--- Task goal ---
Whenever the string "frame" turns up in a line of the data below, copy that line.
** Information provided follows **
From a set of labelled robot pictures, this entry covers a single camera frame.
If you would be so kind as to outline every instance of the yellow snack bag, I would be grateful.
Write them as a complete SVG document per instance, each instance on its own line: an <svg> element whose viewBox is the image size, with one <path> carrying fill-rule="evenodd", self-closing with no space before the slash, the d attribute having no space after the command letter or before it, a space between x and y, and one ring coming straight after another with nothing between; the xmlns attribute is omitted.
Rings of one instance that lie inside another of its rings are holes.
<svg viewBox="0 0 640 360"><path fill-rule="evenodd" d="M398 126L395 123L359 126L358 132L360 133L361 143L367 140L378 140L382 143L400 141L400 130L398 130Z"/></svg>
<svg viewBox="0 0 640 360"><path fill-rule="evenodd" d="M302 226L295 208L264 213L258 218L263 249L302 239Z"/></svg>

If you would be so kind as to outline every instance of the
** End of Information provided **
** Information provided follows **
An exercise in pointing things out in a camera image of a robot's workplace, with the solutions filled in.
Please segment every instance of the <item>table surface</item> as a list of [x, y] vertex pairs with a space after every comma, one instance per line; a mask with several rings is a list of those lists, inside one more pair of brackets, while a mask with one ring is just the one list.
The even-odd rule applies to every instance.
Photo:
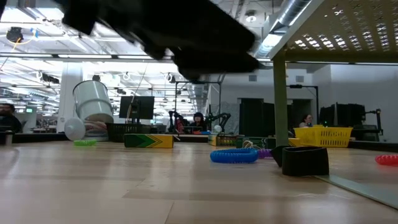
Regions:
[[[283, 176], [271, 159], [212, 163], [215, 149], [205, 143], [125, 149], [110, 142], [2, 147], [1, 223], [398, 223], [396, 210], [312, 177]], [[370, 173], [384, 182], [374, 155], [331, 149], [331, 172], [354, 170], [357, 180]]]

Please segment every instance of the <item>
** End of Information provided **
** Information provided follows **
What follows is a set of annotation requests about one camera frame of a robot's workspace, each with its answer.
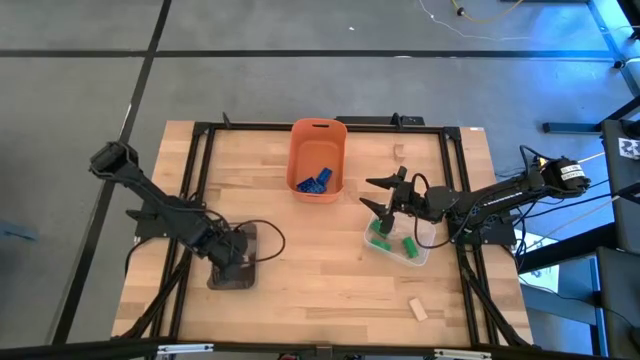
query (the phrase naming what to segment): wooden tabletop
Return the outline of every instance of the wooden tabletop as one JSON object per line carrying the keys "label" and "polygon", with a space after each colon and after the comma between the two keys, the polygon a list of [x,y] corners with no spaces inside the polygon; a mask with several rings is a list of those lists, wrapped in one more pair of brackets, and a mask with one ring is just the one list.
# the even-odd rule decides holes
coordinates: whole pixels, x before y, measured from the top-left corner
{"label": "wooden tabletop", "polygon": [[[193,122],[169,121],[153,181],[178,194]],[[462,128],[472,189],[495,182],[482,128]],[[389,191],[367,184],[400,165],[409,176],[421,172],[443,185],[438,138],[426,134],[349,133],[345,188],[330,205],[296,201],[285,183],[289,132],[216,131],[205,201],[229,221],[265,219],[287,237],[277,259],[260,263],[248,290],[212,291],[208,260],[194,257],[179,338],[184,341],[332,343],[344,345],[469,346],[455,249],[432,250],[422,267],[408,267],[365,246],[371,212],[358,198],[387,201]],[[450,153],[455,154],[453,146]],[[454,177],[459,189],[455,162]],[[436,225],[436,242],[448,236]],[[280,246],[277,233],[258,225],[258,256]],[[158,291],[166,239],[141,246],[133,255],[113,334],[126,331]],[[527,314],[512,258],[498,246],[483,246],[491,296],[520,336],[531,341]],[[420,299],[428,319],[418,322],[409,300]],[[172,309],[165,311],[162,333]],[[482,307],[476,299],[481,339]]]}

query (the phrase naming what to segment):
** End of Information provided **
--- Completed exercise ---
From a set of labelled robot pictures, this entry covers a single camera frame.
What follows is a set of annotation requests about one camera frame of a robot's workspace, each with its answer.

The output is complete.